Publication year - 1973
Publication title -
journal of applied bacteriology
Language(s) - English
Resource type - Journals
SCImago Journal Rank - 0.889
H-Index - 156
eISSN - 1365-2672
pISSN - 0021-8847
DOI - 10.1111/j.1365-2672.1973.tb04140.x
Subject(s) - micrococcus , bacteria , microbacterium , staphylococcus , microbiology and biotechnology , streptococcus , food science , biology , corynebacterium , staphylococcus aureus , genetics , 16s ribosomal rna
S ummary . Three hundred and forty eight strains of micro‐organisms were isolated from packaged bacon which had been cured by one or other of 2 methods (A and B) and stored at 0–10° for 7 weeks. Before storage, Micrococcus sub‐group 7 (47%) and coryneform bacteria (33%) were the principal contaminants of bacon cured by method A and Micrococcus subgroup 1 (20%) and Microbacterium thermosphactum (21%), in bacon cured by method B. After 7 days at 0°, coagulase negative staphylococci accounted for 10 and 33% of the microflora in bacon A and B, respectively: other organisms were micrococci, 60% (A) and 25% (B); corynebacteria, 20% (A) and 12·5% (B), yeasts ( Torulopsis candida and T. dattila ) 5% (A) and 29% (B).

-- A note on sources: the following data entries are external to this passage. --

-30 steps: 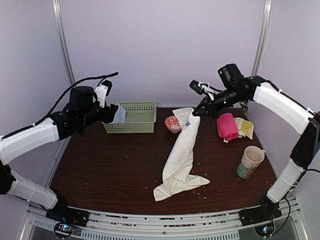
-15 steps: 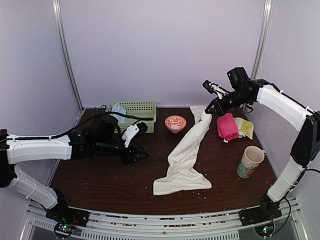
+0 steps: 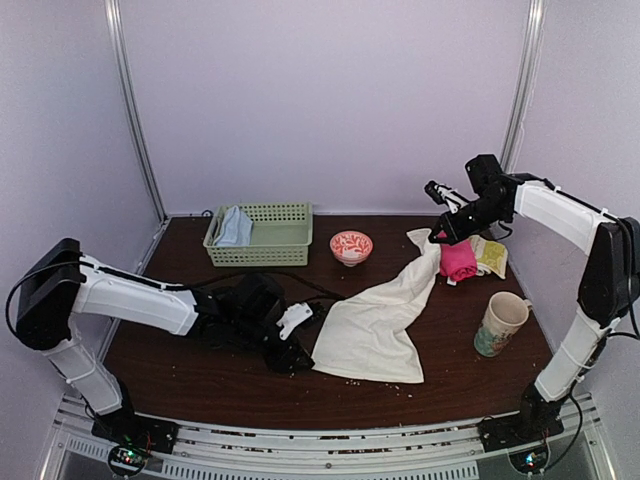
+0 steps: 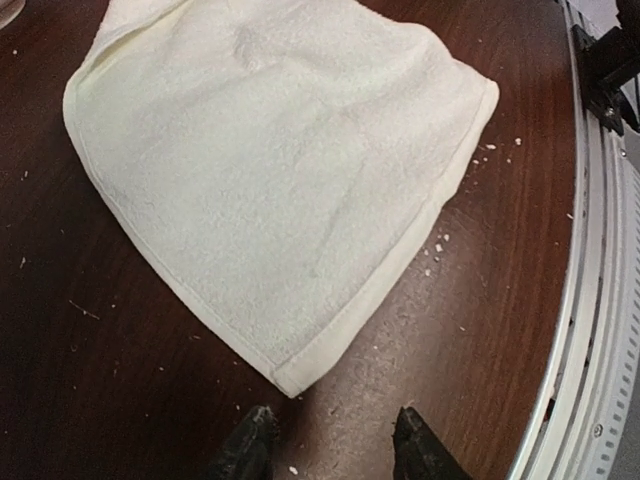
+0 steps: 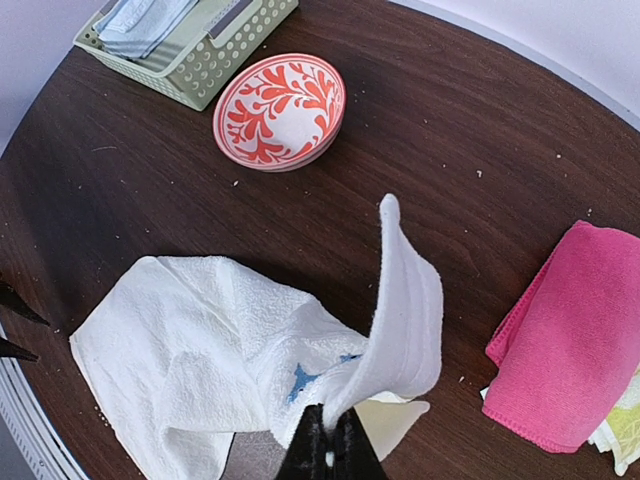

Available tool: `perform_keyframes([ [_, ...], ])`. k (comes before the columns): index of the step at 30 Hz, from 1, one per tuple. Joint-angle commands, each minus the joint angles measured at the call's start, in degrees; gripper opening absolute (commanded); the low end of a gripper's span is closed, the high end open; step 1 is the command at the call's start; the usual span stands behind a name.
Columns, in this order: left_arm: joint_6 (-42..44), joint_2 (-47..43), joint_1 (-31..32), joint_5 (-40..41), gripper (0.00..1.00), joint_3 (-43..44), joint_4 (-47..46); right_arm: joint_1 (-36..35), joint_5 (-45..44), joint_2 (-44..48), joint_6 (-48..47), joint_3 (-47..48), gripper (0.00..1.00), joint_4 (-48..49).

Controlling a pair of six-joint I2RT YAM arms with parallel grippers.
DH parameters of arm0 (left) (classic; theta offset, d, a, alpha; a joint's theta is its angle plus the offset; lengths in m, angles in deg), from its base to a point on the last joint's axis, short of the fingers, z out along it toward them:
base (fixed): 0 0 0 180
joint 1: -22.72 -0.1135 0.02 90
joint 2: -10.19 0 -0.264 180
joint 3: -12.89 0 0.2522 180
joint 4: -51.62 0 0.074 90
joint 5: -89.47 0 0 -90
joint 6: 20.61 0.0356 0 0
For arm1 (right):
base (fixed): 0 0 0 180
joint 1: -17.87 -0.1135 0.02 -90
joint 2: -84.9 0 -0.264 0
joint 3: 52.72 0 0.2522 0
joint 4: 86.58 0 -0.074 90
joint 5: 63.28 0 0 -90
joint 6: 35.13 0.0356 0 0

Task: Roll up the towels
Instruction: Place the towel at the center of the board.

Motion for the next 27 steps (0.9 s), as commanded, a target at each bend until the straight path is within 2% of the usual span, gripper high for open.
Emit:
perform_keyframes([
  [1,-4.1,5.1,0.6,3.7,0.42,4.8,-1.0,-0.2,-0.1,0.7,-0.3,-0.3,0.02,0.7],
  [8,-4.2,12.4,3.7,10.6,0.37,11.1,2.3,-0.2,0.8,0.7,-0.6,-1.4,0.02,1.0],
  [12,-3.5,16.7,6.5,18.3,0.32,15.7,8.3,-0.2,1.1,0.7,-0.8,-1.4,0.03,0.9],
  [16,-4.1,19.1,8.1,23.9,0.32,18.8,14.3,-0.1,1.3,0.9,-1.2,-1.6,0.03,0.7],
  [23,-6.5,18.4,8.7,23.2,0.34,16.8,16.8,-0.1,1.3,0.4,-1.4,-1.8,0.03,0.8],
  [25,-6.3,18.5,8.6,22.6,0.28,16.0,17.5,-0.1,1.7,0.2,-1.3,-1.5,0.03,0.6],
  [27,-5.7,18.0,8.6,24.1,0.11,14.9,18.9,-0.1,2.1,-0.2,-0.9,-1.2,0.03,0.3],
])
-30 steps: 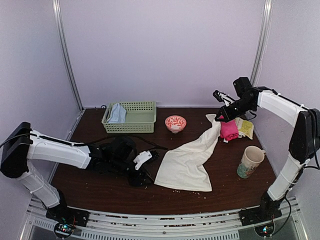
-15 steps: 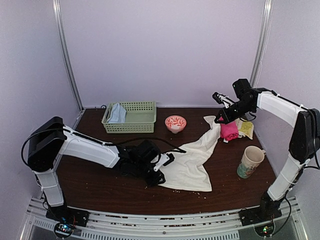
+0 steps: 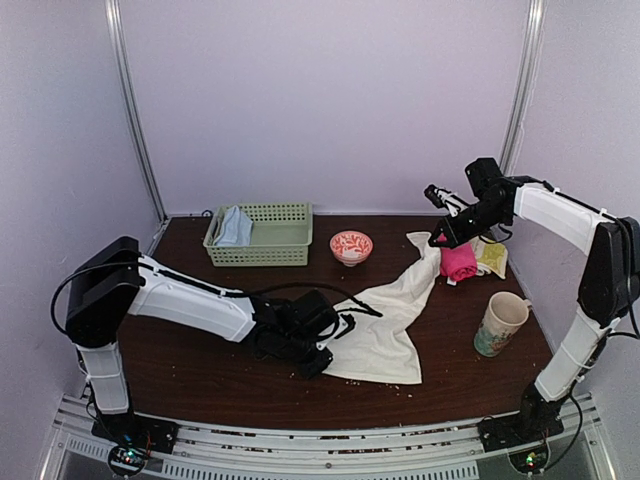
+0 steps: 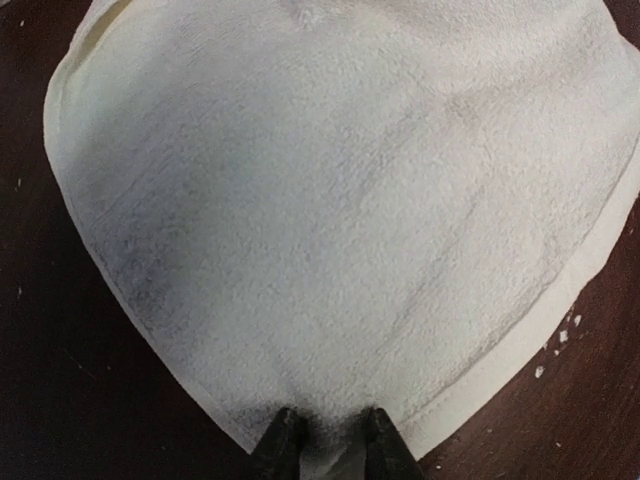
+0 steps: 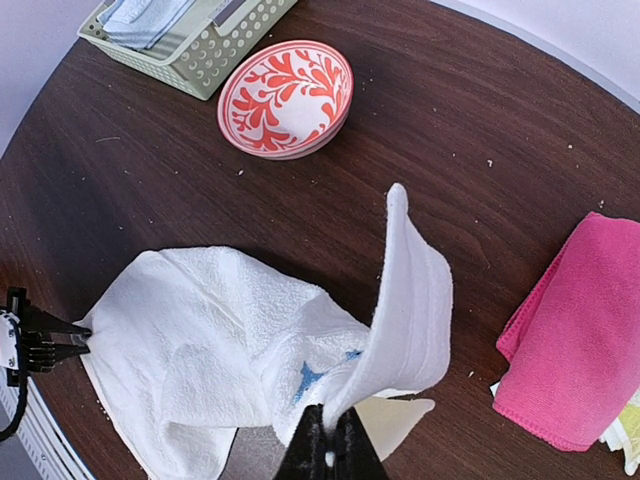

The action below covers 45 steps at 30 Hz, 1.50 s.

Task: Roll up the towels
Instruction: Place the towel at the center of the board, then pick up the towel from the center of the board.

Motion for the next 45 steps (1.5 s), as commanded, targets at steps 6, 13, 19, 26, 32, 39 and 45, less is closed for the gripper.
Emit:
perform_keyframes([
  [6,-1.3,-5.5,-3.7,9.7,0.00,-7.2,13.1,0.0,4.8,-0.7,0.7,-1.9,0.04,-2.0],
  [13,1.5,-17.3,-12.5,16.5,0.00,-10.7,16.8,0.0,10.7,-1.8,2.1,-5.3,0.12,-4.7],
  [19,6.7,-21.0,-15.2,7.2,0.33,-9.6,14.4,1.9,5.4,-6.0,1.9,-2.0,0.42,-6.4],
  [26,1.0,-26.2,-17.5,7.6,0.62,-12.8,10.7,2.2,2.7,-1.4,-7.9,-4.0,0.37,-5.8],
  [32,-7.1,-27.5,-21.8,9.5,0.69,-16.7,9.1,-1.9,-2.0,2.8,-15.9,-10.8,0.34,-3.5],
  [39,-9.7,-25.4,-24.4,4.3,0.69,-17.8,8.8,-8.6,-9.2,3.1,-17.5,-19.2,0.34,2.4],
  [45,-11.2,-22.2,-24.8,5.4,0.61,-17.1,12.9,-13.2,-15.9,1.2,-16.8,-20.7,0.34,6.5],
])
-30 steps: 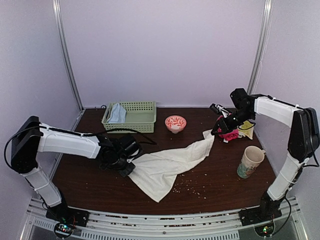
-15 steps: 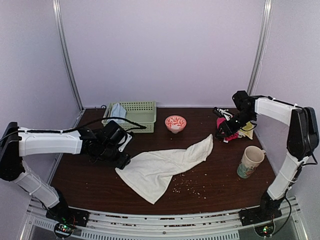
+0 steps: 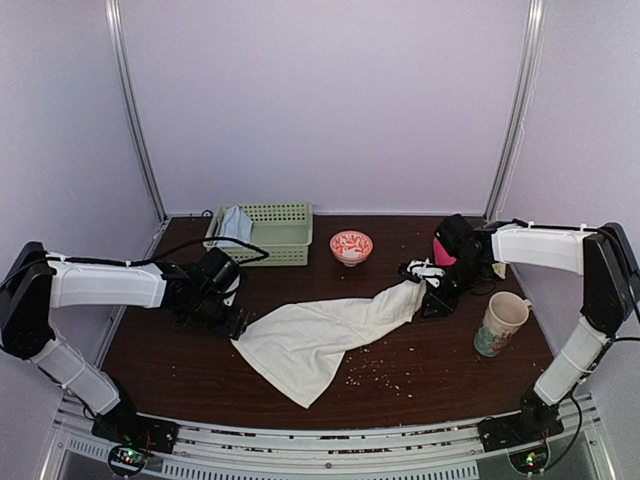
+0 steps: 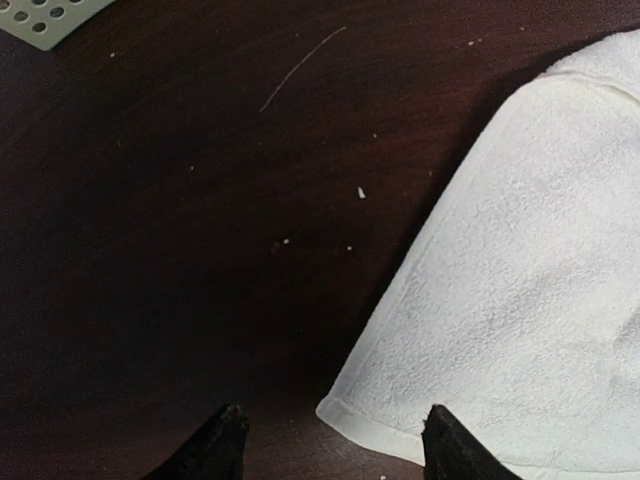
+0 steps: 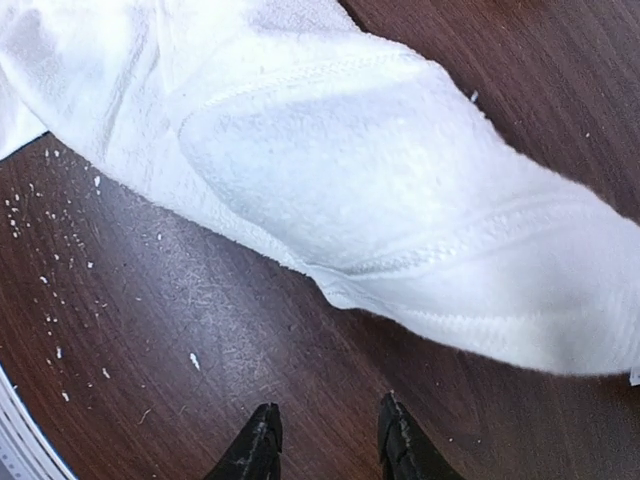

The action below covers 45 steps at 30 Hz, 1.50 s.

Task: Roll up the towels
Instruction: Pick up the towel from the center of the board.

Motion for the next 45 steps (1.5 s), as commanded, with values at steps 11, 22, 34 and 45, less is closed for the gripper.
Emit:
perform_keyframes([
  [11,-1.7,6.6,-0.6,-1.0,0.62,-1.1,1.1,-4.7,-10.7,-9.1,0.0,5.1,0.42,7.4],
  [22,-0.2,10.8,-0.5,0.0,0.31,-1.7,-1.6,-6.8,-13.4,-13.6,1.2,7.3,0.46,8.2],
  [34,0.6,8.3,-0.6,5.3,0.00,-0.8,-2.1,-6.7,-12.1,-7.3,5.4,12.0,0.00,4.8],
  [45,2.5,-2.4,-0.5,16.1,0.00,3.1,1.1,-2.2,3.9,-3.4,8.0,21.2,0.00,-1.6],
])
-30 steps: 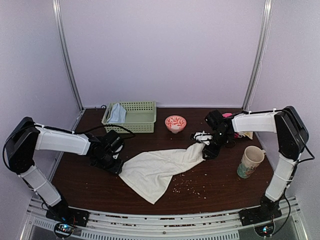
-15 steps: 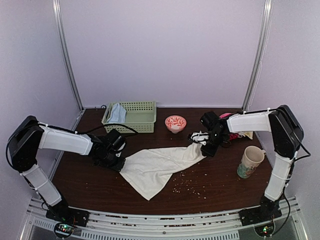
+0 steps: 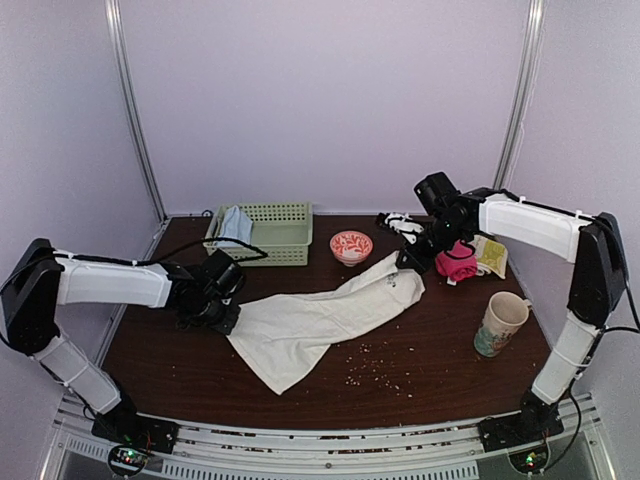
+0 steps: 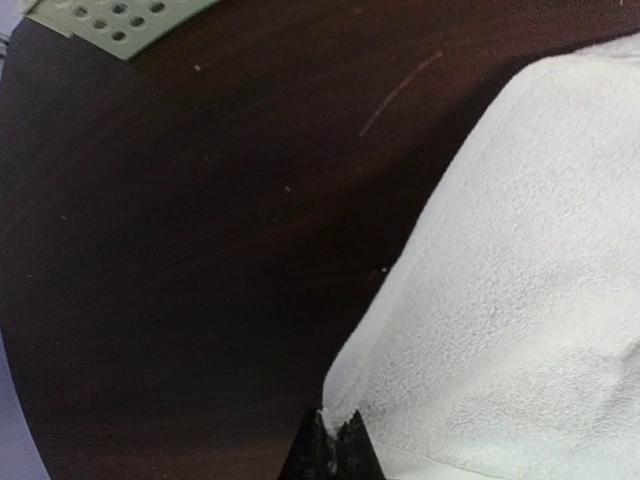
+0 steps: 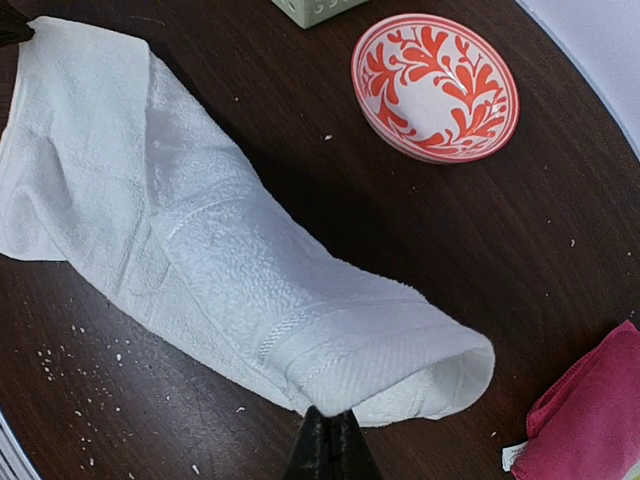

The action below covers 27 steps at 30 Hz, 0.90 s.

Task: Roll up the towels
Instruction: Pick up the towel from the center of the board.

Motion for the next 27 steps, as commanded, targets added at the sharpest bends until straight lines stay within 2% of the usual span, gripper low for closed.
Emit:
perform_keyframes([
  [1,2.2,-6.3,-0.6,7.2,0.00,3.3,1.9,2.9,8.2,2.4,2.1,2.9,0.00,-3.0],
  [6,5.1,-9.7,-0.6,10.9,0.00,5.9,4.7,7.1,16.0,1.4,3.3,5.5,0.00,-6.8],
  [15,12.8,-12.4,-0.6,12.9,0.00,7.3,0.7,10.4,19.3,2.3,1.9,3.6,0.00,-6.4],
  [18,13.4,-10.6,-0.6,12.9,0.00,8.5,1.2,9.2,16.0,2.6,-2.0,1.2,0.21,-4.4],
  [19,13.3,-10.0,-0.6,12.5,0.00,8.5,1.2,8.1,13.8,2.6,-4.8,0.3,0.24,-4.0],
  [21,12.8,-9.4,-0.6,11.7,0.00,8.2,0.8,5.1,7.8,2.1,-9.2,-1.9,0.26,-2.0],
  [24,11.7,-9.3,-0.6,10.4,0.00,7.4,0.0,1.0,-0.2,0.3,-12.5,-4.6,0.25,2.3],
  [27,11.1,-9.7,-0.6,9.9,0.00,6.7,-0.4,-2.1,-3.3,-2.7,-12.9,-4.4,0.23,4.9],
])
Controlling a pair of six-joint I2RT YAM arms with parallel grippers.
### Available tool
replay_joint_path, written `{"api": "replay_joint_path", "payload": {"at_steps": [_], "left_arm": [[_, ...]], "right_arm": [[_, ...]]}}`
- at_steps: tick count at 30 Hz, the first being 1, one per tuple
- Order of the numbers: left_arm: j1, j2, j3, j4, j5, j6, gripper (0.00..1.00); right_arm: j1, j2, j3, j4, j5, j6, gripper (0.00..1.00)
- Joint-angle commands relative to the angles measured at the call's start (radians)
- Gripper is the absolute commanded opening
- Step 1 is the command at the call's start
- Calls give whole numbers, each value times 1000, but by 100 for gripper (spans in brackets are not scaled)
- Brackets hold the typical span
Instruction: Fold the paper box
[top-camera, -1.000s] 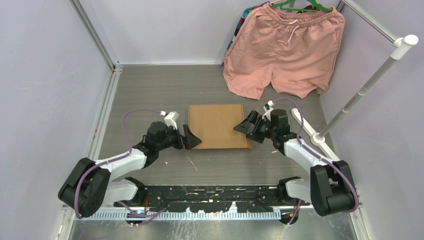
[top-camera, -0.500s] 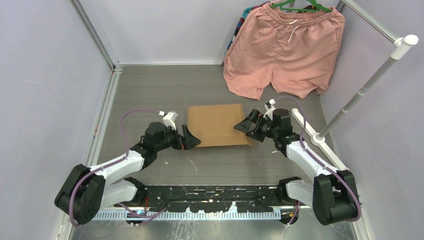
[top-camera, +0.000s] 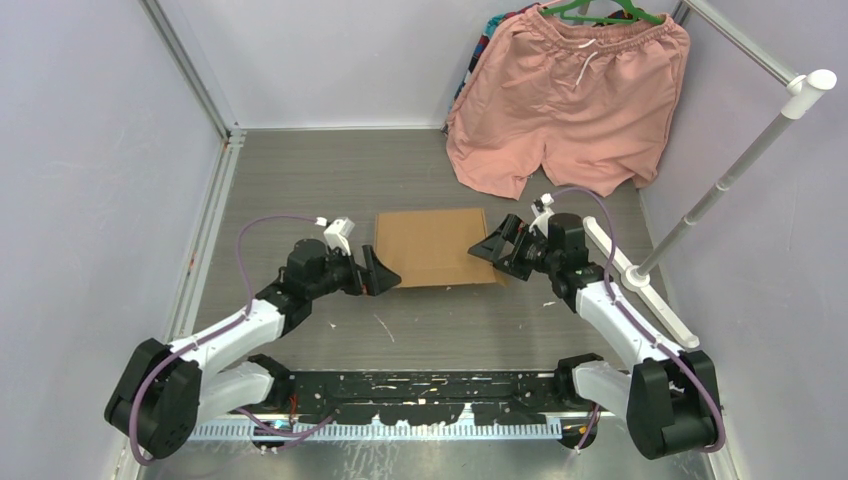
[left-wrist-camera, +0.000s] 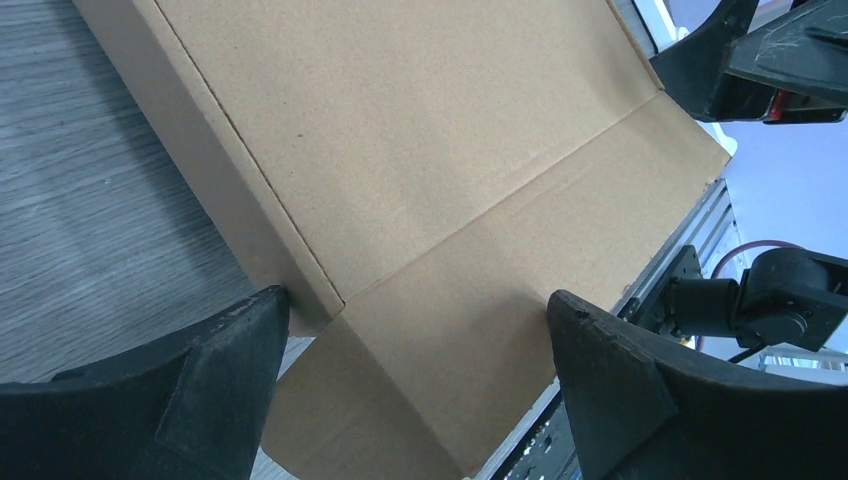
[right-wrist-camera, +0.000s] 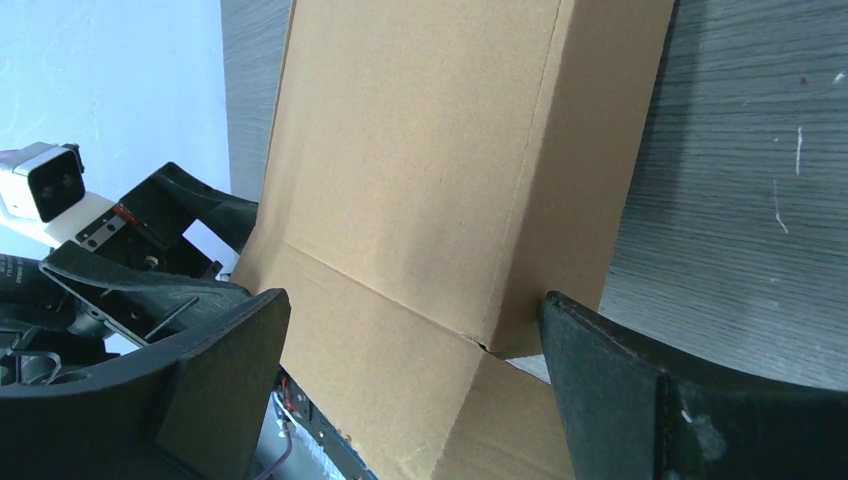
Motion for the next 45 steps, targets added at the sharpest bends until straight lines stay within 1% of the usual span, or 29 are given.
{"api": "replay_joint_path", "payload": {"at_steps": [1,9,17,42,45], "left_arm": [[-3,-39,64,15,63,2,100],[-3,-68,123,-68,79,-1,100],[-3,-102,149,-106,96,-17,100],[-3,-124,255,-247,120,-50,100],[-4,-122,268,-286,118,-54,100]], "right_arm": [[6,-36,59,1,-61,15,100],[6,-50,79,-23,-65,18,100],[6,-70,95,-43,-78,30,100],[7,-68,172,-105,-140,98,100],[6,-64,181,-112,-144,111,100]]}}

In the following month at 10°, Micrococcus sub‐group 5 was the dominant (43–88%) contaminant of bacon B; the incidence of Streptococcus Group N ranged from 27–36% and that of unidentified lactic acid bacteria from 23–32%. Towards the end of storage, the order of dominance was Micrococcus sub‐group 3 (38–58%) and atypical streptobacteria (38%) in A; Streptococcus Group N (42%) and Gram positive rods (5–20%) in B. Staphylococci tended to die out during storage of bacons cured by the 2 methods and coagulase positive staphylococci were not isolated.